天使の慈愛
思わず、互いに驚きの声が漏れる。
福岡白金と言えば、中洲や天神の喧騒から、ほんの少し外れた大人の街。
だから、この辺りを好んで住む人々も少なくない。
私が去年、赤坂の単身マンションからここに住み変えたのも同じ理由だ。
東京本社時代、あるプロジェクトでの部下の扱いに関し、当時上司だった役員に猛反発した代償が、もう、4年にもなる福岡の単身赴任。
最初の3年は、何とか、本社に返り咲こうともがき、強引に数字を挙げたが、今や実力役員としての地位を確立した彼と、一介の部長職とでは勝負にならず、全て黙殺されている。
東京生まれの妻は、そんな私を負け犬、と冷ややかな目で見る様になり、月に一度の帰宅時でも、私との会話は殆どない。

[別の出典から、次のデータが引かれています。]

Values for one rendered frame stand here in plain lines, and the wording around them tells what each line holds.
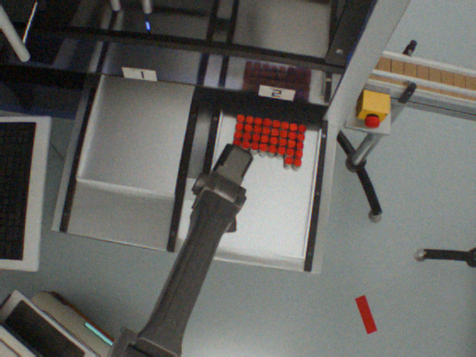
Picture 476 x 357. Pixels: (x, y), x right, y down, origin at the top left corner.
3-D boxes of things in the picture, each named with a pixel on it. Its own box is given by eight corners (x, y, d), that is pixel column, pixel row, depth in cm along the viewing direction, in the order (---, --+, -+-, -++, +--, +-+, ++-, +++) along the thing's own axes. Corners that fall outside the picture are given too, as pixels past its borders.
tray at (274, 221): (221, 116, 160) (221, 111, 156) (319, 133, 160) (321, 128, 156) (198, 244, 151) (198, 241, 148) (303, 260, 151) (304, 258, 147)
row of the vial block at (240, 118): (236, 120, 159) (237, 113, 155) (304, 131, 159) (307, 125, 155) (235, 127, 159) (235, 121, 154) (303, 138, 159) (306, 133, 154)
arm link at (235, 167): (193, 189, 100) (238, 214, 101) (226, 128, 103) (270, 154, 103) (184, 195, 112) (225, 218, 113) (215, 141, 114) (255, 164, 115)
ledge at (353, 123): (347, 82, 166) (348, 80, 164) (390, 91, 166) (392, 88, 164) (343, 128, 162) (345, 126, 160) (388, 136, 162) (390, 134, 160)
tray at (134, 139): (106, 65, 163) (104, 59, 159) (197, 75, 163) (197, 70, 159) (78, 181, 154) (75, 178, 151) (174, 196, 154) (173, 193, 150)
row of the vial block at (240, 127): (235, 127, 159) (235, 121, 154) (303, 139, 159) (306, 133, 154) (234, 135, 158) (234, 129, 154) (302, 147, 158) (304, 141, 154)
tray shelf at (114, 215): (90, 65, 165) (89, 63, 163) (338, 100, 164) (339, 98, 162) (52, 231, 152) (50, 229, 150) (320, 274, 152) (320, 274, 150)
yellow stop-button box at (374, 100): (358, 93, 154) (364, 82, 147) (383, 99, 154) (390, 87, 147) (355, 120, 152) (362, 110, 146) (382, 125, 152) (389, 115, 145)
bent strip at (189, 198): (187, 183, 155) (186, 177, 149) (199, 184, 155) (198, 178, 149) (178, 238, 151) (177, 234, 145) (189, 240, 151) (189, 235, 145)

恐らく、来年、一人娘の就職を機に、離婚を言い出すだろう。
男、52歳。
気力も体力も温存していても、住みなれた会社組織でのポジションは、段々と狭まって来る。
役職定年まであと5年。
恐らく、出世レースに戻る可能性はなさそうだ。
そんな自覚をし始めた最近、正体不明の胃痛に悩まされ始め、会社のある天神近くのクリニックに通う様になった私。

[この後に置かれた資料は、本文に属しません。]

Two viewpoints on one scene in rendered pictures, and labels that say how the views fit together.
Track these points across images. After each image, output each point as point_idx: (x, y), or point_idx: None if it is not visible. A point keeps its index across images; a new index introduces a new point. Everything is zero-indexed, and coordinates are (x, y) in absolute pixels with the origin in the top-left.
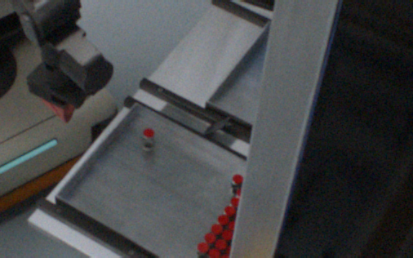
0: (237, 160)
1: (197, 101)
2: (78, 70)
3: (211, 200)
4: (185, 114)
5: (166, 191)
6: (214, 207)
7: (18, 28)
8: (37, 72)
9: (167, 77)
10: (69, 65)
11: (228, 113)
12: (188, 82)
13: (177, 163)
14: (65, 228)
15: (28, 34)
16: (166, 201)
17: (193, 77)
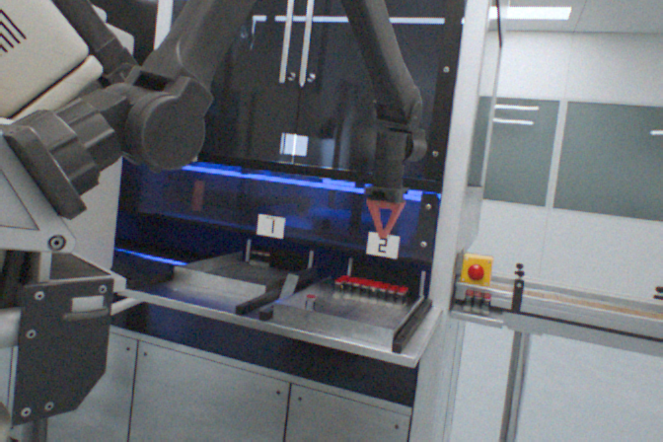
0: (317, 285)
1: None
2: (420, 139)
3: (347, 303)
4: (268, 304)
5: (348, 313)
6: (352, 303)
7: None
8: (387, 188)
9: (226, 307)
10: (417, 140)
11: (274, 282)
12: (231, 302)
13: (320, 309)
14: (409, 344)
15: (411, 125)
16: (357, 314)
17: (225, 300)
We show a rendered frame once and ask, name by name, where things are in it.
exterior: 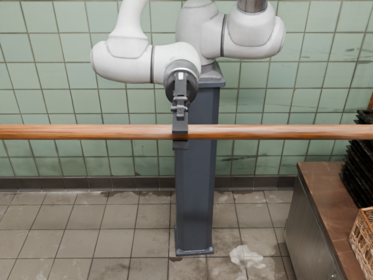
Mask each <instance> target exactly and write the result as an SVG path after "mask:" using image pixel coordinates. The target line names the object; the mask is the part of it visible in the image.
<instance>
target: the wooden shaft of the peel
mask: <svg viewBox="0 0 373 280"><path fill-rule="evenodd" d="M0 140H373V124H189V125H188V134H172V124H0Z"/></svg>
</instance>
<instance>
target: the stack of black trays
mask: <svg viewBox="0 0 373 280"><path fill-rule="evenodd" d="M356 113H357V114H358V115H356V117H357V118H358V119H359V120H353V121H354V122H355V123H356V124H373V109H365V110H357V112H356ZM349 143H350V144H351V145H350V146H346V148H347V149H348V150H346V152H347V153H348V154H344V157H345V158H346V159H342V160H343V161H344V162H345V164H341V166H342V168H343V169H341V170H342V172H343V173H339V176H340V177H341V180H342V181H343V183H344V185H345V186H346V188H347V189H348V191H349V192H350V194H351V195H352V197H353V199H354V200H355V202H356V203H357V205H358V206H359V208H367V207H371V206H372V207H373V140H352V141H349Z"/></svg>
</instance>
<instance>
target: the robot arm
mask: <svg viewBox="0 0 373 280"><path fill-rule="evenodd" d="M148 1H149V0H123V2H122V5H121V7H120V10H119V14H118V20H117V25H116V27H115V29H114V31H113V32H112V33H111V34H109V38H108V40H107V41H100V42H99V43H97V44H96V45H95V46H94V47H93V49H92V50H91V52H90V62H91V66H92V68H93V71H94V72H95V73H96V74H97V75H99V76H100V77H102V78H104V79H107V80H110V81H115V82H120V83H128V84H145V83H152V84H160V85H163V86H164V90H165V94H166V97H167V99H168V100H169V101H170V102H171V103H172V104H173V106H171V108H170V110H171V112H173V123H172V134H188V114H189V104H190V103H191V102H192V101H193V100H195V98H196V95H197V91H198V89H199V88H198V86H199V81H221V77H222V76H221V74H219V72H218V69H217V67H216V58H219V57H227V58H233V59H249V60H256V59H266V58H269V57H272V56H275V55H277V54H278V53H279V52H280V51H281V50H282V48H283V45H284V41H285V35H286V27H285V25H284V22H283V21H282V20H281V18H280V17H277V16H275V11H274V7H273V6H272V5H271V3H270V2H269V1H268V0H237V1H236V2H235V3H234V4H233V5H232V7H231V9H230V13H229V14H224V13H221V12H219V10H218V6H217V5H216V4H215V3H214V2H213V1H211V0H188V1H186V2H185V3H184V5H183V6H182V8H181V11H180V13H179V15H178V19H177V23H176V29H175V43H173V44H168V45H164V46H152V45H149V43H148V37H147V36H146V35H145V34H144V33H143V31H142V29H141V26H140V17H141V13H142V10H143V8H144V7H145V5H146V4H147V2H148ZM173 150H174V151H187V150H188V140H173Z"/></svg>
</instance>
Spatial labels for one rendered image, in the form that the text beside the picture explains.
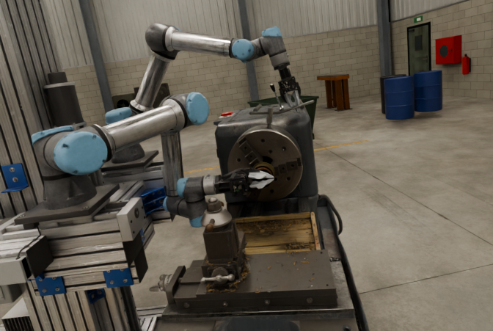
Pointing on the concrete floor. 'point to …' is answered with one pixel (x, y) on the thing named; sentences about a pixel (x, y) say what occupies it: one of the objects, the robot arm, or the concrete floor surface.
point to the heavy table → (337, 91)
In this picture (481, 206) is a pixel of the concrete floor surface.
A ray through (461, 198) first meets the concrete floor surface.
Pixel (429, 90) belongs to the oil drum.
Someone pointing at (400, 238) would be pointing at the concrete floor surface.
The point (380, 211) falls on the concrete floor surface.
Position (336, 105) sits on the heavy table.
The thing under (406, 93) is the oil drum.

乾き切った単身赴任の荒れた生活に、身体の方が悲鳴を上げ始めたらしい。
そんなくたびれた中年男を、いつも、優しい笑顔で応対してくれるナース。
右目の泣きぼくろが、松嶋奈々子に、少しだけ似ている。
その彼女と、今、偶然にバーで再会している。
当然ながら、見慣れた白衣ではなく、カジュアルな私服姿が、妙に生々しい。
「---酒を控えろって、再三、先生に言われてるのに、まずいトコロを見られたかな?」
「良いんですよ。先生には内緒にしときますから。」
こんな会話で互いの緊張が解れ、何時の間にか、カウンターで肩が触れ合う距離で飲み始めた私達。
彼女---ナースの絵梨は27歳。
最近まで、国立大学病院に勤務していたらしいのだが、一身上の都合で退職し、今の、私が通う70歳過ぎの院長のクリニックに入ったとの事。
「---何で、あんなに有名な病院を辞めたの?」
「---答えなきゃいけませんか?」
「いや、別に無理しなくても---」
私はマッカランのロック、絵梨はブラディマリーを舐めながら、会話が段々と深くなる。
元々が患者とナースの関係。
絵梨は私の状況を大体知っている。
「---私、そこのドクターと婚約してたんです---」
アルコールの回りが、絵梨を饒舌にする。
こういう時は、黙って頷く方が良い。
「---5年、一緒に暮らしました。彼、3歳上でした---」
訥々と語る絵梨。
「結婚するものだと疑わなかったんです。---でも---」
「でも?」
絵梨の目から一筋の涙。
「彼、マザコンだったんです---。彼のお母さんが大反対して---」
こういう瞬間には、間を置くのが一番。
辞めようとしていた煙草に火をつける。
「彼と別れて、冷静になって、私も気がついたんです。私、ファザコンだったって事を---」
「---だから、今のクリニックに?」
「ハイ---。院長先生は、私の父の友人です。私、父が45歳の時に生まれたんです。」
「ふ~ん。で、少しは傷が癒えた?」
涙を拭って、絵梨が私を直視する。
ドキッとした気持ちを表情に出さない様にするのが必死だ。
「---ハイ---でも、また、傷が増えるかも?」
「なんで?」
絵梨の右手が、私の左手を包む。
「貴方に出会ってしまったから---。」
「----」
「先月、暗い顔で、辛そうにウチのクリニックに来た貴方を見た時、『ああ、この人、とっても寂しいんだ。私が助けてあげたい。』って、唐突に思ったんです。」
「こんな、何処にでもいる様な中年男に?」
「私、中年の男性が、それまで、いろんな場面で戦って来られた遍歴が見えるみたいなんです。学校時代、会社生活、ご家庭---勝ったり、負けたり、悩んだりして来られたから、今の深みが出ているんだなって。だから、貴方に出会って、前の彼氏の人間的な浅さが判って、ようやく、彼を完全に忘れる事ができたの---」
絵梨の口調が、段々、恋人の様に変わって来る---。
その気になる程、若くない私。
だが、天使が、疲れ果てた私に慈愛を施してくれている様な、不思議な気分。
私を見下す役員の顔も、冷めた妻の顔も消えて行く---。
このまま、永遠に朝を迎えなければ良いのに---。